Adjournments and Compelled Testimony

A recurring issue at hearings is whether to grant adjournments, particularly to retain legal counsel. In Evgueni Todorov and Sophia Nikolov v. Ontario Securities Commission, 2018 ONSC 4503, http://canlii.ca/t/ht4qv, a request for an adjournment was made by counsel who indicated that he anticipated being retained in a few days. The tribunal refused the adjournment because it had been clear over many months that the defendants had to retain legal counsel for the specified hearing date, the parties had indicated an intention to retain counsel by then, no request for an adjournment was made in advance, no explanation was offered as to why legal counsel was not retained on time, and the defendants themselves failed to attend the scheduled hearing date. The Court upheld the decision. The Court indicated that while the standard of review for procedural fairness issues was correctness, since the granting of adjournments is discretionary, the Court will look to see if the refusal of the adjournment was reasonable.
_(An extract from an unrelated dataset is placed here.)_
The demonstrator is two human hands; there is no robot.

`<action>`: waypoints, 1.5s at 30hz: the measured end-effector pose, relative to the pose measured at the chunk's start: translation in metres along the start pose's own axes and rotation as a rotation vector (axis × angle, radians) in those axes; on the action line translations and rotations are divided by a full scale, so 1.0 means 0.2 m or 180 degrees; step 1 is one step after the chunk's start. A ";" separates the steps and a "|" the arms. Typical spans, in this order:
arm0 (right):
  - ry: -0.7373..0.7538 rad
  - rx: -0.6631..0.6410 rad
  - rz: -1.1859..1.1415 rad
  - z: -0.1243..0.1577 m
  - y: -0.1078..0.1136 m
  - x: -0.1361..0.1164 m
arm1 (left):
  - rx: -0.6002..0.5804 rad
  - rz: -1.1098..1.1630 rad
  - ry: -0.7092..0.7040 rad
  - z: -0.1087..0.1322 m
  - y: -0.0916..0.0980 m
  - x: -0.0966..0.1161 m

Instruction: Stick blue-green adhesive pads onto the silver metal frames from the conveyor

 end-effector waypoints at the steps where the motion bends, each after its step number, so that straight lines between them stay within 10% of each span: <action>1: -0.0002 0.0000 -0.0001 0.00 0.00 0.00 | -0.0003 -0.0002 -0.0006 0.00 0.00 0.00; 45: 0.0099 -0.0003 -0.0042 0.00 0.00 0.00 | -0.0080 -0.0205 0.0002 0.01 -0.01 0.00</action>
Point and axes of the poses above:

In these circumstances it was reasonable given the conduct of the defendants.

A second issue was whether it was appropriate for the Securities Commission to prove its case through the admissions of the defendants obtained from them under compulsion during the course of the investigation. The Court indicated that, since these were administrative and regulatory proceedings designed to protect the public, and not criminal or penal proceedings, it was consistent with the protections in legislation and the Canadian Charter of Rights and Freedoms to rely on this compelled evidence. The use of this evidence did not amount to prohibited self-incrimination.